## How to complete this task:
Reproduce, exactly and in full, the lines from the one with "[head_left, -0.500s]" through the one with "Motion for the" in the data below; drop pictures.
-------------------------
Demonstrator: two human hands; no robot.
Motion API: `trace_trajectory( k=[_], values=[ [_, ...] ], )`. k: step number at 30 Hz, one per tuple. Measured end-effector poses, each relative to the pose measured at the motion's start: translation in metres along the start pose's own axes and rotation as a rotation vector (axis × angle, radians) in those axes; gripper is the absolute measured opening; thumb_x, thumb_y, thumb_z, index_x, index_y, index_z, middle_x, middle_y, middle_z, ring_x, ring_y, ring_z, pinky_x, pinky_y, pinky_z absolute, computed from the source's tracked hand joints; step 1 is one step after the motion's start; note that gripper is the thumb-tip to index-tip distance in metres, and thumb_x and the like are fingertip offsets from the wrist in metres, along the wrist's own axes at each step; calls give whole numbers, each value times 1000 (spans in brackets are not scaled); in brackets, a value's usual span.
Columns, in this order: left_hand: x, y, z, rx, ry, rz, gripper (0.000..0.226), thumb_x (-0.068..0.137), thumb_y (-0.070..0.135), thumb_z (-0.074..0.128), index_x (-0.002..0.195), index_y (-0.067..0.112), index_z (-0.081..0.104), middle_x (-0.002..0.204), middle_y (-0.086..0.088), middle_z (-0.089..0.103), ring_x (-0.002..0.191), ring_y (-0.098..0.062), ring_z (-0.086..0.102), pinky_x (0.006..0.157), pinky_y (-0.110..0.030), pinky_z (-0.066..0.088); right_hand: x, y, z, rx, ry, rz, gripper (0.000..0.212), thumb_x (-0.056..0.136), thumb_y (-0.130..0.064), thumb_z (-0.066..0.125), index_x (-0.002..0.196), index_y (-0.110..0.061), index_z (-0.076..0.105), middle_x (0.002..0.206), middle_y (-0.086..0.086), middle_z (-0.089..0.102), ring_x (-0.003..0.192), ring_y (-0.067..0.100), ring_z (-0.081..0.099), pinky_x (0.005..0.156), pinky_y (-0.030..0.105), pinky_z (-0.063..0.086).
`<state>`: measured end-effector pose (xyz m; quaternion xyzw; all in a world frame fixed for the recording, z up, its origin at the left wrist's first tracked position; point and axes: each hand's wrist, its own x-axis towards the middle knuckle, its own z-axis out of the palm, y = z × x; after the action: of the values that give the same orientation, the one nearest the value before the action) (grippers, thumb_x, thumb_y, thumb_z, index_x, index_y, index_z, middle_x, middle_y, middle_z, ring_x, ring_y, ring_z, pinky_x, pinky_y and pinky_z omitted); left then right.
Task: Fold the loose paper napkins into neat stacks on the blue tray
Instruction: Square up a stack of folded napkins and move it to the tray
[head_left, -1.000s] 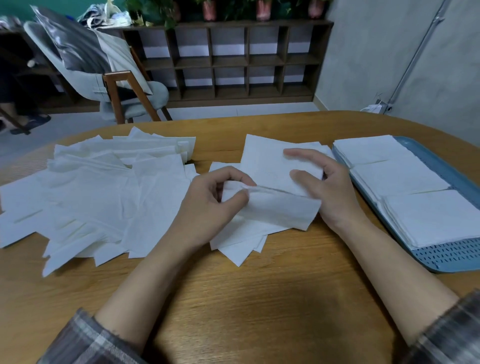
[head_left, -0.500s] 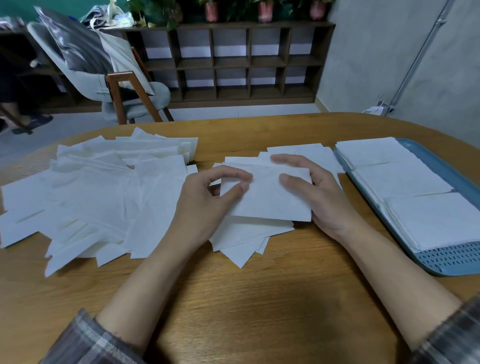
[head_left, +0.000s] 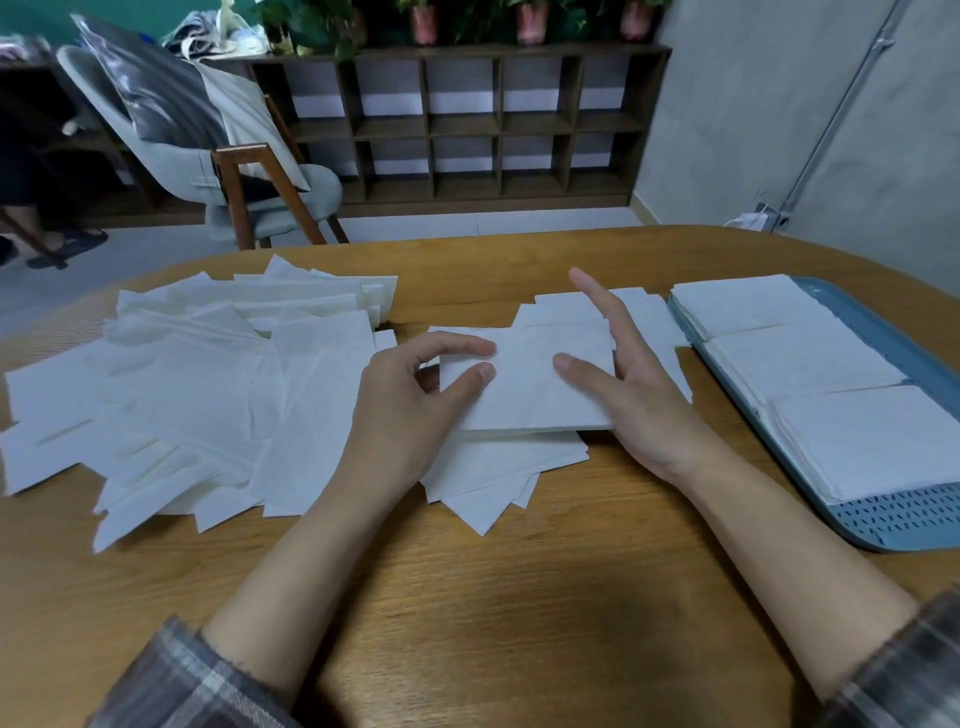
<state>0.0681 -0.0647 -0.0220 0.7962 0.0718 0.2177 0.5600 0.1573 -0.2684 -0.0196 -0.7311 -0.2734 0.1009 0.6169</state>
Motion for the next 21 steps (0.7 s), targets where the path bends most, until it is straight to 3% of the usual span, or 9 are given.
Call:
trace_trajectory(
  k=[2,4,6,8,10,14,16,19,21],
  values=[
    [0,-2,1,122,69,53,21,93,20,80,109,33,78,112,20,72,100,-2,66,77,-14,50,0,-1,0,29,14,3,70,102,-29,69,153,-62,34,165,-34,26,153,-8,19,130,38,22],
    [1,-2,-1,147,134,42,32,93,19,80,120,33,72,120,18,66,107,1,62,80,-13,49,1,-1,-1,189,8,6,73,96,-29,74,150,-63,39,167,-24,29,154,14,36,124,53,36],
    [4,0,-4,-8,124,-33,40,93,19,79,129,32,66,123,12,65,107,-1,65,83,-14,53,1,-4,-2,404,-12,42,75,95,-20,75,150,-60,41,164,-4,41,136,22,60,104,45,56],
    [3,7,-4,-218,28,-124,43,95,30,79,135,35,63,120,7,68,104,-3,70,84,-19,55,-1,-7,-3,496,-29,63,76,97,-13,68,152,-56,40,149,8,59,122,25,70,88,36,61],
    [0,10,-1,-296,-62,-170,50,91,46,77,138,41,59,124,6,70,110,-8,71,91,-30,57,-1,-6,-3,513,-36,58,75,98,-9,63,152,-55,39,138,9,67,119,27,71,85,36,62],
    [-1,11,1,-294,-112,-171,61,88,58,78,141,42,55,126,7,73,116,-13,71,103,-43,55,1,-3,-5,550,-58,91,72,98,-10,62,150,-55,42,131,6,72,120,29,70,92,42,62],
    [0,9,0,-363,-160,-203,61,85,59,78,140,45,55,124,4,75,117,-20,72,107,-51,54,0,-3,-4,503,-57,88,70,100,-13,65,150,-56,41,141,5,66,128,29,66,100,46,58],
    [-1,9,1,-238,-171,-178,61,88,50,82,139,56,50,119,12,74,110,-8,71,99,-38,59,2,5,-1,100,-11,-8,69,102,-26,68,151,-60,34,164,-20,36,151,14,40,122,52,39],
    [-4,7,2,-120,-156,-116,64,93,37,79,144,54,44,126,14,69,110,-1,68,96,-31,59,2,5,0,77,-34,-8,70,100,-32,71,150,-62,33,164,-21,34,151,12,38,123,53,37]
  ],
)
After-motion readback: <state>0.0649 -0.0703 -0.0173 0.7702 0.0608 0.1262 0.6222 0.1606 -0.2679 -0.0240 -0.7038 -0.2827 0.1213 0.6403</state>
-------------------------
## Task answer:
[head_left, -0.500s] 
[head_left, +0.000s] 
<state>0.0681 -0.0647 -0.0220 0.7962 0.0718 0.2177 0.5600 0.1573 -0.2684 -0.0196 -0.7311 -0.2734 0.1009 0.6169</state>
Motion for the next 21 steps (0.7 s), targets where the path bends most, until it is straight to 3% of the usual span, or 9 are given.

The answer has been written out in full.